The Northern European study published on the prestigious online medical database JAMA Cardiology, has registered a significant increase in post- mRNA vaccine cases of myocarditis, especially amongst young males aged between 16 and 24 years. There are more cases post-Moderna than those post-Pfizer, as the Moderna dose contains a more concentrated amount of the mRNA messenger.

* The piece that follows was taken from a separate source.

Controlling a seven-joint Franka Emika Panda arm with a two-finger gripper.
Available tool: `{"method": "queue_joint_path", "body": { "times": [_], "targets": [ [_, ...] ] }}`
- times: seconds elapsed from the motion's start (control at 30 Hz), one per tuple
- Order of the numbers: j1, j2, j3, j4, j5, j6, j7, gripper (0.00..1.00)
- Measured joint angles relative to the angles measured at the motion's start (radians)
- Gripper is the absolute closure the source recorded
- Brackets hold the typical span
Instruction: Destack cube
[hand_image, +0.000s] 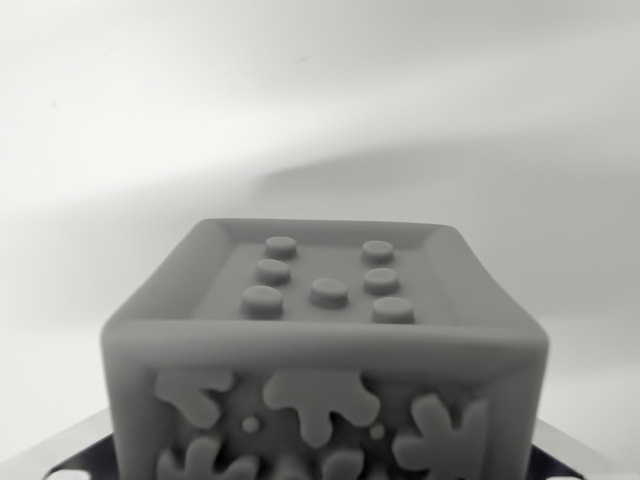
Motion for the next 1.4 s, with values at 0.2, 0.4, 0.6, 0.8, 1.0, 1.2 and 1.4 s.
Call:
{"method": "queue_joint_path", "body": {
  "times": [0.2, 0.4, 0.6, 0.8, 1.0, 1.2, 1.4],
  "targets": [
    [0.019, 0.039, -0.021, 0.008, -0.010, 0.031, 0.009, 1.00],
    [0.037, 0.071, -0.040, 0.017, -0.013, 0.057, 0.012, 1.00],
    [0.050, 0.095, -0.052, 0.024, -0.013, 0.073, 0.012, 1.00],
    [0.057, 0.111, -0.060, 0.027, -0.013, 0.086, 0.012, 1.00],
    [0.062, 0.121, -0.065, 0.030, -0.013, 0.094, 0.012, 1.00],
    [0.063, 0.124, -0.066, 0.032, -0.013, 0.096, 0.012, 0.00],
    [0.063, 0.124, -0.066, 0.032, -0.013, 0.096, 0.012, 0.00]
  ]
}}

This data confirms the numerous cases of myocarditis amongst young athletes, yet the administration of vaccine is still imposed, without knowing the clinical history of the patient, or providing them with an initial clinical evaluation.
A few days ago an important Northern European study was published in the prestigious JAMA Cardiology journal on 23 million people subjected to mRNA vaccination (Pfizer and Moderna) with the aim of verifying the incidence of hospital admissions following myocarditis and pericarditis in the 28 days after the first or second vaccination dose (Karlstad O et al, SARS-CoV-2 vaccination and myocarditis in a Nordic Cohort study of 23 million residents, JAMA Cardiology, 2022; April 20: E1-E13).

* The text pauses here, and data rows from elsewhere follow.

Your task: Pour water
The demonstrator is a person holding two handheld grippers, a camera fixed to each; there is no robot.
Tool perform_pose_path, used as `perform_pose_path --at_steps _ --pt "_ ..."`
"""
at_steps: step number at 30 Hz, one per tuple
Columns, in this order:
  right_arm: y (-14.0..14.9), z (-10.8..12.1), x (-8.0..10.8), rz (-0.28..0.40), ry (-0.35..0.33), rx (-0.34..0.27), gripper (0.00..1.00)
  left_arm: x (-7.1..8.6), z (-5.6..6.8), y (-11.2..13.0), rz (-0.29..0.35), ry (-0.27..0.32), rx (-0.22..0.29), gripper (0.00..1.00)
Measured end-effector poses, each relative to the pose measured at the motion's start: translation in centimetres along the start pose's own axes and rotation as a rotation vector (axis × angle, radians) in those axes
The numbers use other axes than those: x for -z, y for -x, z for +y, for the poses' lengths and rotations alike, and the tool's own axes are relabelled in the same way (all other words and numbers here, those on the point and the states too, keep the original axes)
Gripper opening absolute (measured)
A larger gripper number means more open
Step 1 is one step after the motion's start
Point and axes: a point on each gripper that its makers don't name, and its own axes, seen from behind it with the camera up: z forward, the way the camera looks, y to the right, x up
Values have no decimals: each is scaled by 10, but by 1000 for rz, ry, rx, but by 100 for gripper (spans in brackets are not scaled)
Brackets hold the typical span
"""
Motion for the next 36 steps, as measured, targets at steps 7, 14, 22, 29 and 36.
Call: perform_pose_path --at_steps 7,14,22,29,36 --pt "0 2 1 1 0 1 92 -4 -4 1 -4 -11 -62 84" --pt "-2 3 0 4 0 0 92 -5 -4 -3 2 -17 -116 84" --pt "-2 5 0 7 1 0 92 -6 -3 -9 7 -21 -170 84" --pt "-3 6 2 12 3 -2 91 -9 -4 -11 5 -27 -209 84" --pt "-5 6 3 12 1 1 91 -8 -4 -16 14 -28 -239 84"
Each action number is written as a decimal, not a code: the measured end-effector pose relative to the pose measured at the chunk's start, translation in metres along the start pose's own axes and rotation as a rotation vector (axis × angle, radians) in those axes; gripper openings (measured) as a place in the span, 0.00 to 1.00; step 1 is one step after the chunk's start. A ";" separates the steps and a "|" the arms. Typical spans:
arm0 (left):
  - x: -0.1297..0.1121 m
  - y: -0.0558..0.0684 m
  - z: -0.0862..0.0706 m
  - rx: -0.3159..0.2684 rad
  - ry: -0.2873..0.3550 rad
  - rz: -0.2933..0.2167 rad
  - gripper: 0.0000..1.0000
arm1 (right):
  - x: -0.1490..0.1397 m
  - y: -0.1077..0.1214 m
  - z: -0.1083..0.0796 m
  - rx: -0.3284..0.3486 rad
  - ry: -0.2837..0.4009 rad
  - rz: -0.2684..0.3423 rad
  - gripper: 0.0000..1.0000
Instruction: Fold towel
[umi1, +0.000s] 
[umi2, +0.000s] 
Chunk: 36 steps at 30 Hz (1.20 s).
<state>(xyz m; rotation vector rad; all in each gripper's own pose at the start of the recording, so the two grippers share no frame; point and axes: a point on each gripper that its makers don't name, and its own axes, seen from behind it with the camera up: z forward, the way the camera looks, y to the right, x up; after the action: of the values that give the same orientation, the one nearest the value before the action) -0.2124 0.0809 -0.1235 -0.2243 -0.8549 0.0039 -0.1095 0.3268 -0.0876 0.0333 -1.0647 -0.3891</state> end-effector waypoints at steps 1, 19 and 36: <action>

The results of this study, which are especially important considering the sheer size of the numbers involved, confirm previously published assertions based upon relevant studies (Mevorach D et al, Myocarditis after BNT162b2 vaccine against Covid-19 in Israel, N Engl J Med published on line Oct 6,2021. Doi:10.1056/NEJMoa2110737.Montgomery J et al, Myocarditis following immunization with mRNA COVID-19 vaccines in members of the US military. JAMA Cardiol ,2021; 6(10):1202-1206) which have recognized a significant incrementation in cases of post mRNA vaccine myocarditis as compared to control groups.

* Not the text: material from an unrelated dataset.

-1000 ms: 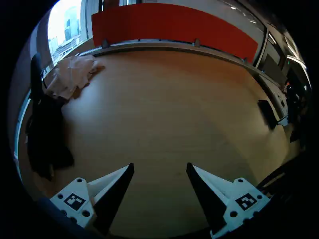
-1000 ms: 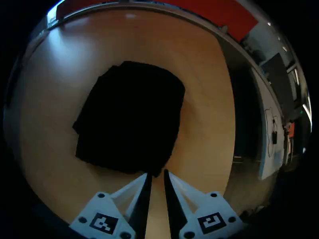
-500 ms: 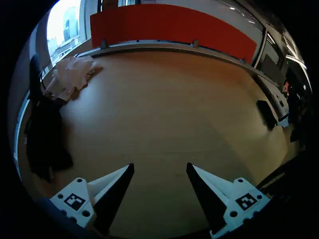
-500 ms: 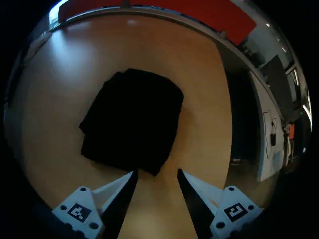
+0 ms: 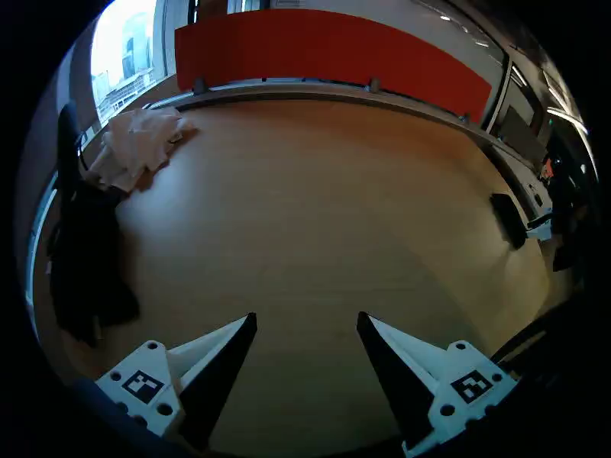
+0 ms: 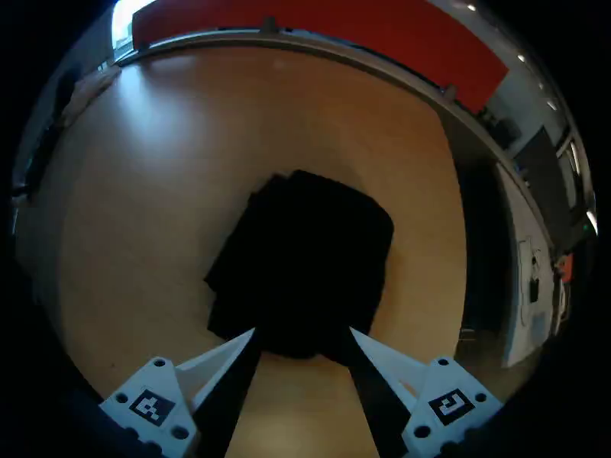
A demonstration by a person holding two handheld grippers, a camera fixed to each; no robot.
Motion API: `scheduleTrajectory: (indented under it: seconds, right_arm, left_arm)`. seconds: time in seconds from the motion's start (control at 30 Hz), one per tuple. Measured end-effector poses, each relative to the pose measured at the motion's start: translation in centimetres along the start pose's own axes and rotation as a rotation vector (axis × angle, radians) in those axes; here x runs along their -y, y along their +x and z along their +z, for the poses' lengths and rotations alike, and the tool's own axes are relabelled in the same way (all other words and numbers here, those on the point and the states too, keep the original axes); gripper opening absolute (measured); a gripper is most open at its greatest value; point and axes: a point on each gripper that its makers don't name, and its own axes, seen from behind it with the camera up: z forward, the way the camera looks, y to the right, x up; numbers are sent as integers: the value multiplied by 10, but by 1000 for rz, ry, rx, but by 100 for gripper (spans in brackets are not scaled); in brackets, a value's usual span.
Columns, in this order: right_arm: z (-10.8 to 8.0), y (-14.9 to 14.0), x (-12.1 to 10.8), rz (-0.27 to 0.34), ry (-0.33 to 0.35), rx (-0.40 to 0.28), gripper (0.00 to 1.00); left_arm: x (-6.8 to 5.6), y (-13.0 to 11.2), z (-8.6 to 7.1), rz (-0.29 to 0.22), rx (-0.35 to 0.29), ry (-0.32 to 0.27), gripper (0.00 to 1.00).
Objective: Fold towel
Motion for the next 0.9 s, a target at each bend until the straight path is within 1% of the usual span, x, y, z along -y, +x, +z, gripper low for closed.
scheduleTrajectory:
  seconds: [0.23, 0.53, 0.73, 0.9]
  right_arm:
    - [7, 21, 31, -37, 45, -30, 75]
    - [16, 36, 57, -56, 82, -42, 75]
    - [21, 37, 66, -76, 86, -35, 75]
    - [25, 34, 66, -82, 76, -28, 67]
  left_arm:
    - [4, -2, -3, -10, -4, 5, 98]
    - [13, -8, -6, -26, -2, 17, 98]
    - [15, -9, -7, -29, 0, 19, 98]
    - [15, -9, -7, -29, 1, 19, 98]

This incrementation is most notable amongst members of the male sex, commencing with the first dose (1.4 times), yet exponentially more so with the second dose (from 2.04 times with the Pfizer vaccine to 8.55 time with Moderna). When one evaluates the cohort of young males between the ages of 16 – 24 years, the percentages rise to 5.31 times with the second dose of Pfizer to 13.83 times with Moderna, in which the messenger mRNA is more concentrated.
With respect to the data regarding the mortality rates caused by myocarditis after 28 days post-administration of the mRNA vaccine, the study registered a .8% mortality rate amongst the non-vaccinated, a .2 % rate post -Pfizer administration, and a 4.5% rate after the second dose of Moderna. There were no cases of deaths observed amongst the under-40 age groups. It must be understood that this data refers exclusively to those individuals who were hospitalized for this particular pathology, and is therefore an underestimation of the actual number of cases of myocarditis and pericarditis which were not medically evaluated in a hospital setting.
This data confirms that which was drawn to our attention in a recent article documenting the rise in cases of myocarditis amongst young athletes (Chouchana L et al, Features of Inflammatory Heart Reactions Following mRNA COVID-19 Vaccination at a Global Level. Clin Pharmacol Ther. 2022 Mar;111(3):605-613. doi: 10.1002/cpt.2499).
One must remember that myocarditis is an inflammatory illness of the cardiac muscle tissue, which can procure acute - even mortal – forms of damage, ranging from severe ventricular arrhythmias causing sudden death, to cardiac failure and cardiogenic shock. Myocarditis may also cause persistent evolving damage which modifies cardiac function over longer periods of time. As we have observed over the past 8 months, those individuals who participate in sport at a highly competitive level are placed under greater cardiac stress, and are therefore at greater risk of the aforementioned complications (Cadegiani FA,Catecholamines are the key trigger of mRNA SARS-CoV-2 and mRNA COVID-19 vaccine-induced myocarditis and sudden deaths: a compelling hypothesis supported by epidemiological, anatomopathological, molecular and physiological findings, ResearchGate ,Feb 22- pre print).
This aforementioned data indicates how mRNA vaccines are substances which may be accompanied by significant side effects at a cardiac level, and for this reason must be administered with great attention, taking clinical evaluations of the patient into consideration, performing follow-up visits post- inoculation, taking into account the age of the patient and therefore also the risk/benefit ratio, as well as the dose to be administered. The Moderna vaccines, in fact, have a higher concentration of mRNA, and have also registered a higher level of myocarditis than the Pfizer product.
This is therefore a plea to all of my medical colleagues, to reclaim their profession, which signifies, essentially to “take action according to science and one’s conscience, in the exclusive interest of one’s patient”.